--- Entries supplied Enclosed Below ---
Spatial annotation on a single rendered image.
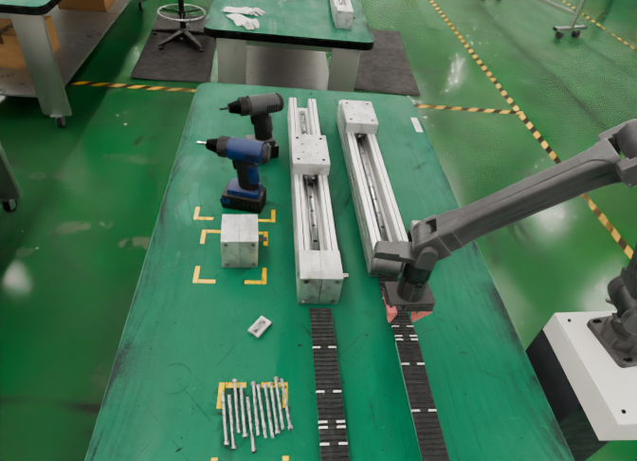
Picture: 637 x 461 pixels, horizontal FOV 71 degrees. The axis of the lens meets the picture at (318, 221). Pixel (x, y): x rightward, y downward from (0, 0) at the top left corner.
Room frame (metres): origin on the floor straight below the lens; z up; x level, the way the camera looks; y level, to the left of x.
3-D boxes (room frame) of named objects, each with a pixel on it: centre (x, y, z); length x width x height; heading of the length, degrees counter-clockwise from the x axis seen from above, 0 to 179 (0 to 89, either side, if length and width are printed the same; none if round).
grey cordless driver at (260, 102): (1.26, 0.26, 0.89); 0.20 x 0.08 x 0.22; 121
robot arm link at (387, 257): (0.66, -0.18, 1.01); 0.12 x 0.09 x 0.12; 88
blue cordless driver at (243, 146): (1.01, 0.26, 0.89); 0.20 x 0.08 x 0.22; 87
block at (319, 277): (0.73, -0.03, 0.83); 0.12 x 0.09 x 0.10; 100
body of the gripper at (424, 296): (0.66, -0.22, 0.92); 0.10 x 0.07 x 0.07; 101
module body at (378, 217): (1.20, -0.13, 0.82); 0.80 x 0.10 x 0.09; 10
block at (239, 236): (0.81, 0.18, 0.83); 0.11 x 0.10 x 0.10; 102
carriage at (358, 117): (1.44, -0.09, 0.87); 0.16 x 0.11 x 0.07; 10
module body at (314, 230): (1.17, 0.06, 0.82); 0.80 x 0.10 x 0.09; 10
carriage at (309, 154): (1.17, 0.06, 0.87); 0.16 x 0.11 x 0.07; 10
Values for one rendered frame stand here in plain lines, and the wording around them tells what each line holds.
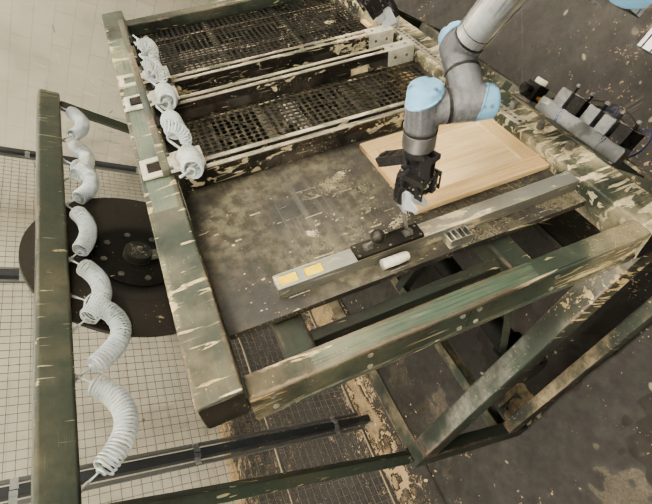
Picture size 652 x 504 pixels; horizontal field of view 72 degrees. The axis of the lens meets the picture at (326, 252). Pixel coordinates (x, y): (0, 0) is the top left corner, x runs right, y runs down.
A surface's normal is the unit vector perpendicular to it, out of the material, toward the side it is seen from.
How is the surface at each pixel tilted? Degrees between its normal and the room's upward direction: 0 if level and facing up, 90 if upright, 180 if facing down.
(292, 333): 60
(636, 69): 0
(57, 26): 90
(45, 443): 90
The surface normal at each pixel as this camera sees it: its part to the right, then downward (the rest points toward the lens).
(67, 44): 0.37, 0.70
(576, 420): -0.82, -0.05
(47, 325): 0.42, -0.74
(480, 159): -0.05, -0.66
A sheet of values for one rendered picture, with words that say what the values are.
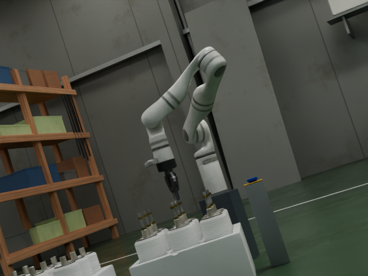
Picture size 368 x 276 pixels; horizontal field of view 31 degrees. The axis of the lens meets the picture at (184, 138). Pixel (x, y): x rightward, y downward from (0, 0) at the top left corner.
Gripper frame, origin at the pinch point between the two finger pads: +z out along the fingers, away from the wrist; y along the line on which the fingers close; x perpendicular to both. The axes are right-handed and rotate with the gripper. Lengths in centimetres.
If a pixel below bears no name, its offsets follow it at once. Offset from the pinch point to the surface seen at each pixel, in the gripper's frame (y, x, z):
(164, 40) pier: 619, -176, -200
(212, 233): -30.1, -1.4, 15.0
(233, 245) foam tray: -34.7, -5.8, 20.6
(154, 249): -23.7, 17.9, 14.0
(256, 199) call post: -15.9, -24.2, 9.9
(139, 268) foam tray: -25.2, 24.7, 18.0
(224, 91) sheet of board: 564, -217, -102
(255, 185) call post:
--- End of Enclosed Entries supplied ---
--- Entries supplied Enclosed Below ---
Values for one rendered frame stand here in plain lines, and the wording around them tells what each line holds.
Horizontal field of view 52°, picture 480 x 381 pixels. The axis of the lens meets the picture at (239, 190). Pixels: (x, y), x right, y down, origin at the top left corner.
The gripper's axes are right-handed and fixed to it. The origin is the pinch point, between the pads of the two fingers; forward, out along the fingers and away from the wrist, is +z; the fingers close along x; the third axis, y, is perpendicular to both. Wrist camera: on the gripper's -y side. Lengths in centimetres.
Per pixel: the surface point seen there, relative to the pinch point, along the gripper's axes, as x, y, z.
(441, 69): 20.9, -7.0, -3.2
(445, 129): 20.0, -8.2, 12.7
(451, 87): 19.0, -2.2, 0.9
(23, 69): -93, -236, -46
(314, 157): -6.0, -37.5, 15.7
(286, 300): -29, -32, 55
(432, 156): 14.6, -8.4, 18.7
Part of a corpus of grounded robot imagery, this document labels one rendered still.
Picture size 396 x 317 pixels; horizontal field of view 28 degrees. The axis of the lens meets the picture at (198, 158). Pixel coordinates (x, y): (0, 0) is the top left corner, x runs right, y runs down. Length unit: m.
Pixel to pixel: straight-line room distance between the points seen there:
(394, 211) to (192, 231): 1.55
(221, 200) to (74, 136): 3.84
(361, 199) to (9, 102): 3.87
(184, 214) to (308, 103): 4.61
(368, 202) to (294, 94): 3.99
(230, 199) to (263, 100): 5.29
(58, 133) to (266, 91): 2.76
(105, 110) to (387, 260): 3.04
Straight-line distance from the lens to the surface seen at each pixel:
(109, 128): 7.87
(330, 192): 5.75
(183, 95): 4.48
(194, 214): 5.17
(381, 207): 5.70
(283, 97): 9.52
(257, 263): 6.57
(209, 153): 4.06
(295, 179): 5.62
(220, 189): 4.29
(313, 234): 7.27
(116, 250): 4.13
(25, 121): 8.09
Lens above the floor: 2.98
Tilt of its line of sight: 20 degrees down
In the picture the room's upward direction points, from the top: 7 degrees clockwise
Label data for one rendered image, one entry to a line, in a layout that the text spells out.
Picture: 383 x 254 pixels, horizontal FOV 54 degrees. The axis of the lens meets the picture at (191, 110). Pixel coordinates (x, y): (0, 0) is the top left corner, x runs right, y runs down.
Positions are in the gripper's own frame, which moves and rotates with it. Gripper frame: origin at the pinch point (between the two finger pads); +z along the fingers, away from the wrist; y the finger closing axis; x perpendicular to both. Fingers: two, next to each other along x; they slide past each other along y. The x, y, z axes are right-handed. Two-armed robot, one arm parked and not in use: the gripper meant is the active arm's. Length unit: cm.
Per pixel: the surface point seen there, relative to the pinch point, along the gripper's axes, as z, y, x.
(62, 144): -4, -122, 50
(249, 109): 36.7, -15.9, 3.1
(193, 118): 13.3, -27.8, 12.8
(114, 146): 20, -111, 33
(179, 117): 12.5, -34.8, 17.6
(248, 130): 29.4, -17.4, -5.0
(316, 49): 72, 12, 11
--- End of Enclosed Entries supplied ---
**Exercise details:** Here the output must be the lines above from the line with "Part of a corpus" to the line with "In the picture", both included, duplicated word for word and nothing else.

**The answer:**
Part of a corpus of grounded robot imagery, this document labels one rendered still.
Picture size 396 x 317 pixels; horizontal field of view 28 degrees. The axis of the lens meets the picture at (198, 158). Pixel coordinates (x, y): (0, 0) is the top left corner, x runs right, y runs down. Length unit: m.
Pixel to pixel: straight-line room distance between the points seen there:
(394, 211) to (192, 231): 1.55
(221, 200) to (74, 136): 3.84
(361, 199) to (9, 102): 3.87
(184, 214) to (308, 103): 4.61
(368, 202) to (294, 94): 3.99
(230, 199) to (263, 100): 5.29
(58, 133) to (266, 91): 2.76
(105, 110) to (387, 260): 3.04
Straight-line distance from the lens to the surface seen at each pixel:
(109, 128): 7.87
(330, 192): 5.75
(183, 95): 4.48
(194, 214): 5.17
(381, 207): 5.70
(283, 97): 9.52
(257, 263): 6.57
(209, 153): 4.06
(295, 179): 5.62
(220, 189): 4.29
(313, 234): 7.27
(116, 250): 4.13
(25, 121): 8.09
Lens above the floor: 2.98
Tilt of its line of sight: 20 degrees down
In the picture the room's upward direction points, from the top: 7 degrees clockwise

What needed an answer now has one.